### REQUIRED WORK
Write the lines out again, from the top of the material to the line containing "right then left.", pictures excluded.
*** SOURCE RECORDS ***
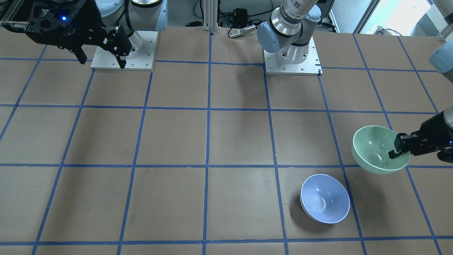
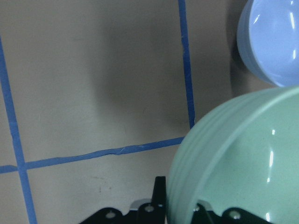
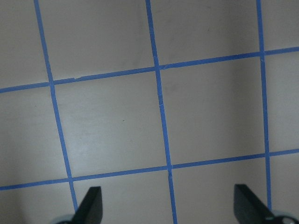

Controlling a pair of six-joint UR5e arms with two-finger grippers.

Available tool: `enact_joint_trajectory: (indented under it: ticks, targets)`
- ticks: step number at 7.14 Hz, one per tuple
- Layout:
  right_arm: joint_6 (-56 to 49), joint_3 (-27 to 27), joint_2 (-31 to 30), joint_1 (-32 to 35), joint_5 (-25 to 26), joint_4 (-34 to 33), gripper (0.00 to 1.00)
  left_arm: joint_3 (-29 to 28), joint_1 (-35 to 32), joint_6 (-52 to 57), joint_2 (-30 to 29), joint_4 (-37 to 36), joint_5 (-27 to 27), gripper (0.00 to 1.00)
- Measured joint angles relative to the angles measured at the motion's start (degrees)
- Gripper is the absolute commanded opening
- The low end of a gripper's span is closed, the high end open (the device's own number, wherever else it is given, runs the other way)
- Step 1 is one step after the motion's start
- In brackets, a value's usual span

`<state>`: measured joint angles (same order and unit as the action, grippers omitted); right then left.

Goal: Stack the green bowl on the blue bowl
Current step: 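Lift the green bowl with the left gripper toward the blue bowl, then lower the green bowl into the blue bowl with the left gripper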

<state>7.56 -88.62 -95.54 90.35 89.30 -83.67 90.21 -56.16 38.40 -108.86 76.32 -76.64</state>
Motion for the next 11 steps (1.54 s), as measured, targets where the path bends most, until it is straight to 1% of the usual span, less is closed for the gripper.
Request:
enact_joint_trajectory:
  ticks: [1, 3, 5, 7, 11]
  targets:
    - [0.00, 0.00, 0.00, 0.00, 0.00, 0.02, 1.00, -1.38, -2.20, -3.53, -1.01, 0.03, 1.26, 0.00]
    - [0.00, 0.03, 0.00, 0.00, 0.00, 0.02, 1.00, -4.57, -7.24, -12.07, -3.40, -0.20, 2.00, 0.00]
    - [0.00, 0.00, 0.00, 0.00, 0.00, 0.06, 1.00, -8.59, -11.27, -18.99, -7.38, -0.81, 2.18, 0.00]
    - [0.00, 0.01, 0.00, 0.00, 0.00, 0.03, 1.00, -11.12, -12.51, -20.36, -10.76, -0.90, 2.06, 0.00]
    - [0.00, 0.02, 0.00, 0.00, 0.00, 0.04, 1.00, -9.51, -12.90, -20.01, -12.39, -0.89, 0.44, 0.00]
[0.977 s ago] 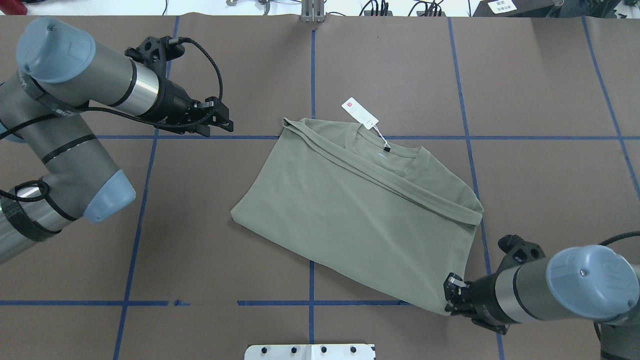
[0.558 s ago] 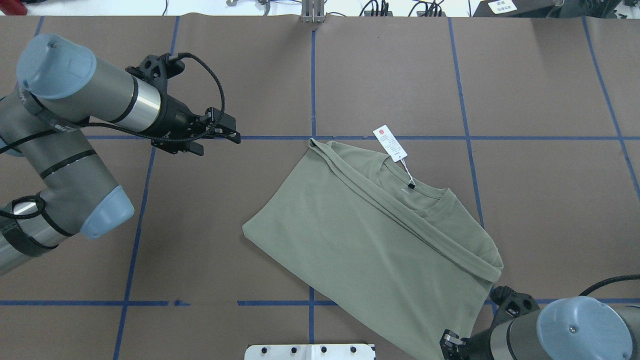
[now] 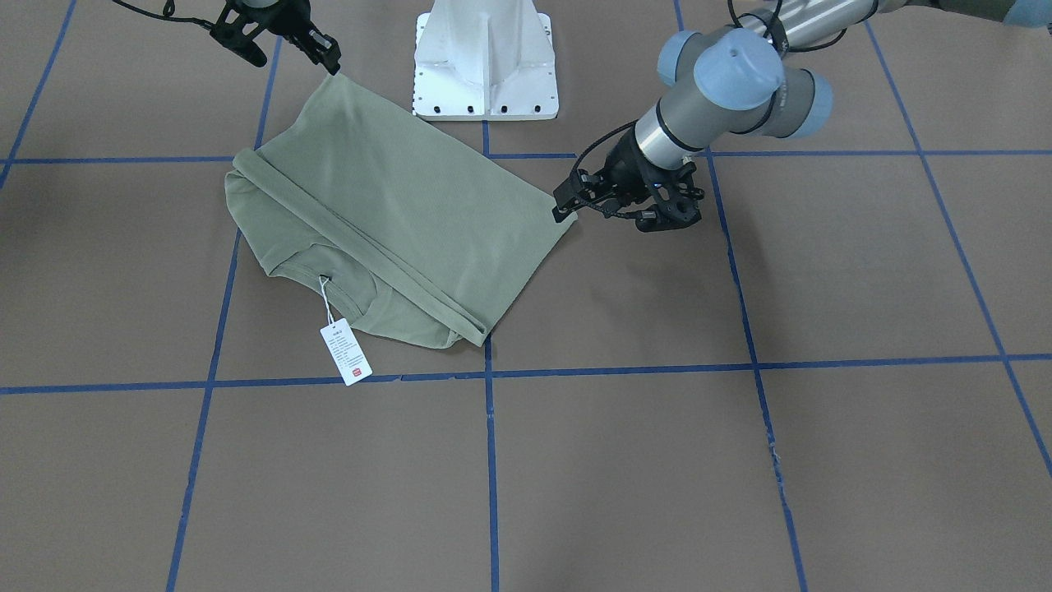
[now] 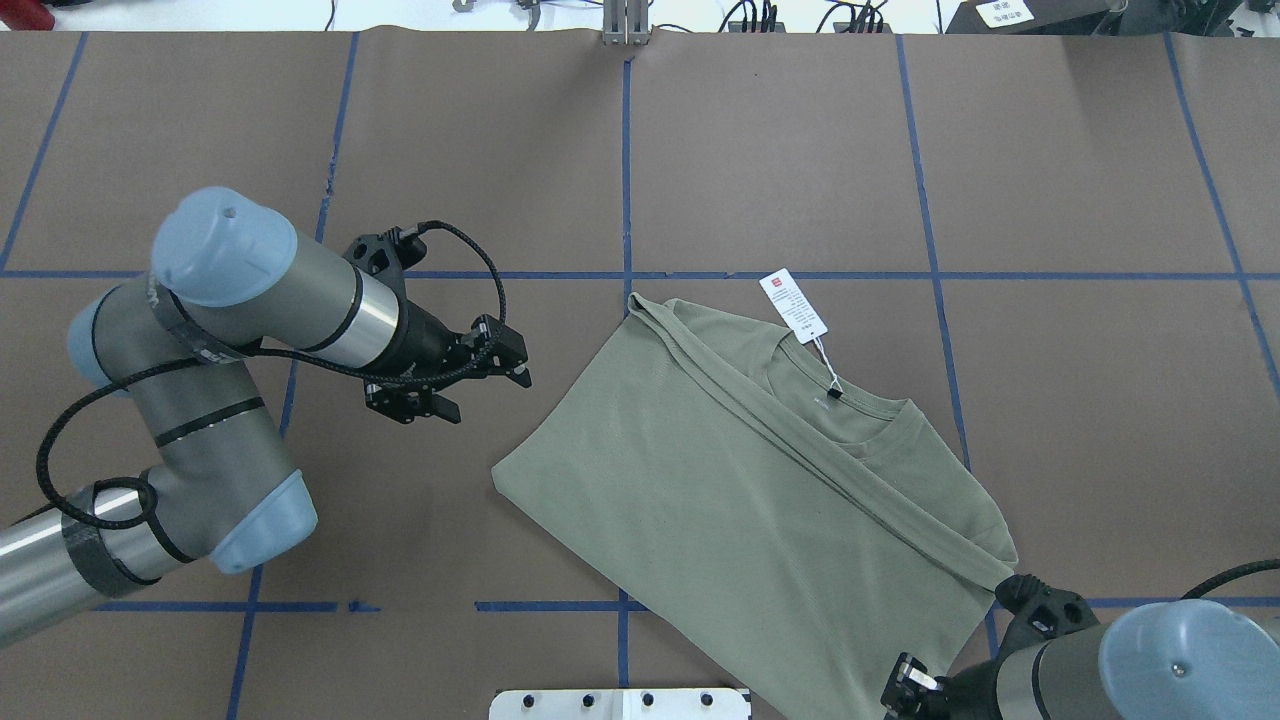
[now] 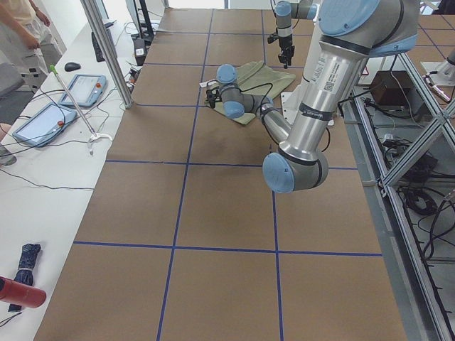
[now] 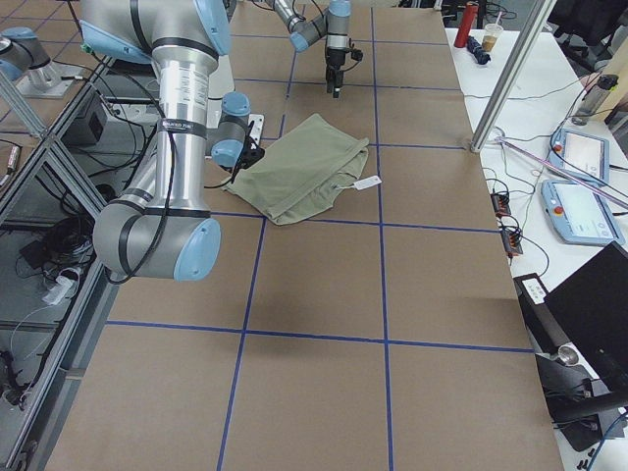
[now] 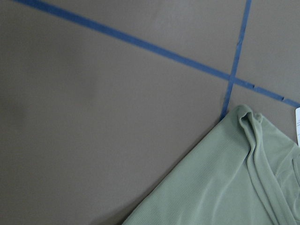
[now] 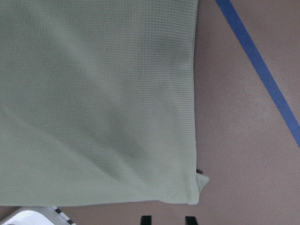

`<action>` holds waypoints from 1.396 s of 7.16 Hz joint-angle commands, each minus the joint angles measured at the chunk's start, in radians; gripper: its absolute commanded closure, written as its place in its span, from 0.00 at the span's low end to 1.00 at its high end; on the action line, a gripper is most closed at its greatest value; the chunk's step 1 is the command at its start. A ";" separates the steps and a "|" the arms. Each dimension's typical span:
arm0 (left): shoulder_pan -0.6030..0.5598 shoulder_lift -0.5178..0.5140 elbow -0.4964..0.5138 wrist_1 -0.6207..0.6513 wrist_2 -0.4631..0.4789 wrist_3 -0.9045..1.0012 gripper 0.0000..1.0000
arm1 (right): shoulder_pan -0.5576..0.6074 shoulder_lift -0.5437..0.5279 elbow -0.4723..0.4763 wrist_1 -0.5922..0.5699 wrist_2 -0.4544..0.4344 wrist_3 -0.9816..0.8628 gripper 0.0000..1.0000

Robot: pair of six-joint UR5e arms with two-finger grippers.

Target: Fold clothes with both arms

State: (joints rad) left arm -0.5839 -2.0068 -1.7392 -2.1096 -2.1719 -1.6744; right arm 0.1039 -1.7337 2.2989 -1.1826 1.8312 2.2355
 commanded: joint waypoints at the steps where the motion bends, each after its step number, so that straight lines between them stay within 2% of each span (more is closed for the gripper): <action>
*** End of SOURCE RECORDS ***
### OUTPUT OF THE EXERCISE
Controlling a pair of six-joint UR5e arms with two-finger grippers.

Available tool: `enact_joint_trajectory: (indented under it: ticks, targets)`
- ticks: step number at 7.14 Hz, one per tuple
- Layout:
  right_arm: joint_6 (-56 to 49), joint_3 (-27 to 27), joint_2 (-31 to 30), joint_1 (-32 to 35), joint_5 (-25 to 26), joint_4 (-34 to 33), gripper (0.00 to 1.00)
  left_arm: joint_3 (-29 to 28), joint_1 (-35 to 32), joint_6 (-52 to 57), joint_2 (-30 to 29), joint_4 (-37 to 36), joint_5 (-27 to 27), gripper (0.00 to 1.00)
- Measured joint angles relative to the angles measured at the motion's start (degrees)
- Gripper is the absolute commanded opening
- The low end of a gripper's span is closed, the high end open (the device's own number, wherever else it is given, runs the other way)
- Step 1 is one step after the motion's start
- In brackets, a value's usual span

`<state>`: measured joint angles (same order and unit as the action, grippers omitted); right then left.

Nothing more belongs to the answer.